Received: from rcdn-core-5.cisco.com ([173.37.93.156]) by rcdn-iport-5.cisco.com with ESMTP; 04 Apr 2013 23:28:34 +0000
Received: from xhc-rcd-x13.cisco.com (xhc-rcd-x13.cisco.com [173.37.183.87]) by rcdn-core-5.cisco.com (8.14.5/8.14.5) with ESMTP id r34NSXP0002910 (version=TLSv1/SSLv3 cipher=AES128-SHA bits=128 verify=FAIL); Thu, 4 Apr 2013 23:28:33 GMT
Received: from xmb-rcd-x14.cisco.com ([169.254.4.51]) by xhc-rcd-x13.cisco.com ([173.37.183.87]) with mapi id 14.02.0318.004; Thu, 4 Apr 2013 18:28:33 -0500
From: "Mo Zanaty (mzanaty)" <mzanaty@cisco.com>
To: Leon Geyser <lgeyser@gmail.com>, "Thomas Davies (thdavies)" <thdavies@cisco.com>, Adrian Grange <agrange@google.com>, "Cullen Jennings (fluffy)" <fluffy@cisco.com>, "Harald Alvestrand (harald@alvestrand.no)" <harald@alvestrand.no>
Thread-Topic: [rtcweb] New VP8 vs H.264 tests uploaded
Thread-Index: AQHOMVU+Hnjec1L9ZkOY54Vzu17WCpjGSHWg
Date: Thu, 04 Apr 2013 23:28:32 +0000
Message-ID: <3879D71E758A7E4AA99A35DD8D41D3D90F69B243@xmb-rcd-x14.cisco.com>
References: <CAPVCLWbajJNS-DbXS-AJjakwovBKhhpXAmBaR_LYKjCyk7UnYg@mail.gmail.com> <515D3FA1.6050305@gmail.com> <515D96A2.1000602@cisco.com> <CAGgHUiRLAmGz7H5iY_cpiiKPPN6JXo1jc2-U7TZLe6k-qETo9Q@mail.gmail.com>
In-Reply-To: <CAGgHUiRLAmGz7H5iY_cpiiKPPN6JXo1jc2-U7TZLe6k-qETo9Q@mail.gmail.com>
Accept-Language: en-US
Content-Language: en-US
X-MS-Has-Attach: yes
X-MS-TNEF-Correlator:
x-originating-ip: [10.150.30.39]
Content-Type: multipart/mixed; boundary="_004_3879D71E758A7E4AA99A35DD8D41D3D90F69B243xmbrcdx14ciscoc_"
MIME-Version: 1.0
Cc: "rtcweb@ietf.org" <rtcweb@ietf.org>
Subject: Re: [rtcweb] New VP8 vs H.264 tests uploaded
X-BeenThere: rtcweb@ietf.org
X-Mailman-Version: 2.1.12
Precedence: list
List-Id: Real-Time Communication in WEB-browsers working group list <rtcweb.ietf.org>
List-Unsubscribe: <https://www.ietf.org/mailman/options/rtcweb>, <mailto:rtcweb-request@ietf.org?subject=unsubscribe>
List-Archive: <http://www.ietf.org/mail-archive/web/rtcweb>
List-Post: <mailto:rtcweb@ietf.org>
List-Help: <mailto:rtcweb-request@ietf.org?subject=help>
List-Subscribe: <https://www.ietf.org/mailman/listinfo/rtcweb>, <mailto:rtcweb-request@ietf.org?subject=subscribe>
X-List-Received-Date: Thu, 04 Apr 2013 23:28:37 -0000

Realtime/low latency and constrained bitrate are obviously important for the actual implementation used.
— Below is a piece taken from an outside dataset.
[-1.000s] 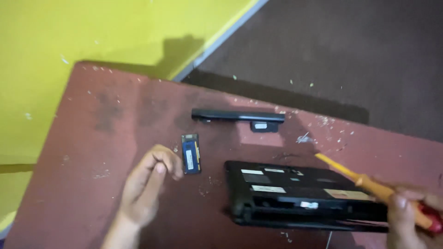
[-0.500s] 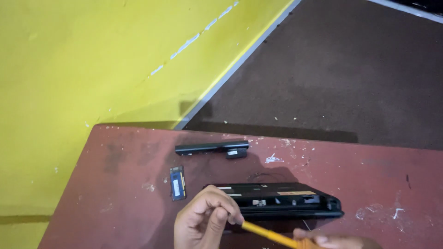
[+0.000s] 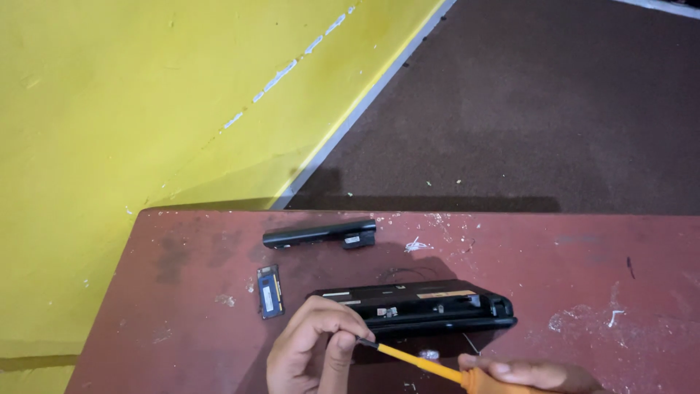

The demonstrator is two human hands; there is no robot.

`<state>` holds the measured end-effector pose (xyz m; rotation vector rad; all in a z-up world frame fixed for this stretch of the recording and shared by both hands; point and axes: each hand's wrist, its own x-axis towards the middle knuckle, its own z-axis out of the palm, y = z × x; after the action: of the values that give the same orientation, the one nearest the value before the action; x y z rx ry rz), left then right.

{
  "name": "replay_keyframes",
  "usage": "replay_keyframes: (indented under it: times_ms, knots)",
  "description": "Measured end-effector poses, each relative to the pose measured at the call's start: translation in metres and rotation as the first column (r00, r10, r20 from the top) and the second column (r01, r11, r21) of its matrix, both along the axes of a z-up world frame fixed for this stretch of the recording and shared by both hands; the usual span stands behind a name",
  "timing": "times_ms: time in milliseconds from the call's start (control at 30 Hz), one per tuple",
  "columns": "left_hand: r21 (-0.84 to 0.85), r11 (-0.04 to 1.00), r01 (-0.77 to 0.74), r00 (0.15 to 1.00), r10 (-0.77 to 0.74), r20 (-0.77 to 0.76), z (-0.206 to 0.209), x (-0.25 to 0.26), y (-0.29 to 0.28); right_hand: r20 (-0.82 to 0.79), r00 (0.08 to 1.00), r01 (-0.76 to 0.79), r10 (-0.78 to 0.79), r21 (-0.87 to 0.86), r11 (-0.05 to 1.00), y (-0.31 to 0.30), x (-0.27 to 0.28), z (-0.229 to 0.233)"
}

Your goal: Disassembling and reassembling a laptop computer using a screwdriver

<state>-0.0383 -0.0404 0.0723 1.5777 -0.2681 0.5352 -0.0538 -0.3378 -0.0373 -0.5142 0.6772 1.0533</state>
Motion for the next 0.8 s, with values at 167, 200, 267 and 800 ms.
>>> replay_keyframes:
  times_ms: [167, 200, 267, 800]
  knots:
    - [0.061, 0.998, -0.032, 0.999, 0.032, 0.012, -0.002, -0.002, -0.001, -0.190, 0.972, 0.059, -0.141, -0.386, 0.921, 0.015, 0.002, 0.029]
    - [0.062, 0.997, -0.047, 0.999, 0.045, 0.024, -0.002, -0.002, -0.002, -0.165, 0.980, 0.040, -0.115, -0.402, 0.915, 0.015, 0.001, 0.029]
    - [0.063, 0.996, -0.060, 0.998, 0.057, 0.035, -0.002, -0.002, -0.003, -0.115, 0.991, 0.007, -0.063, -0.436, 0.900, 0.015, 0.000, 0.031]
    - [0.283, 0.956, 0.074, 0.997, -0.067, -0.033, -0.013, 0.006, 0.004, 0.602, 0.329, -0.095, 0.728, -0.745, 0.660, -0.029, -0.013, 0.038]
Thomas was pointing out that these factors have nothing to do with the codec technology itself, since they are purely encoder implementation optimizations. There is nothing in the VP8 or H.264 standard that uniquely provides realtime/low latency or constrained bitrate. Those are attributes of encoder implementations which are not part of the standard.

So the question was whether we care about evaluating codec technology or specific implementations. If the former, then tests should be staged in the same way codec experts evaluate codec technology/tools. If the latter, then tests should be staged using the target implementations.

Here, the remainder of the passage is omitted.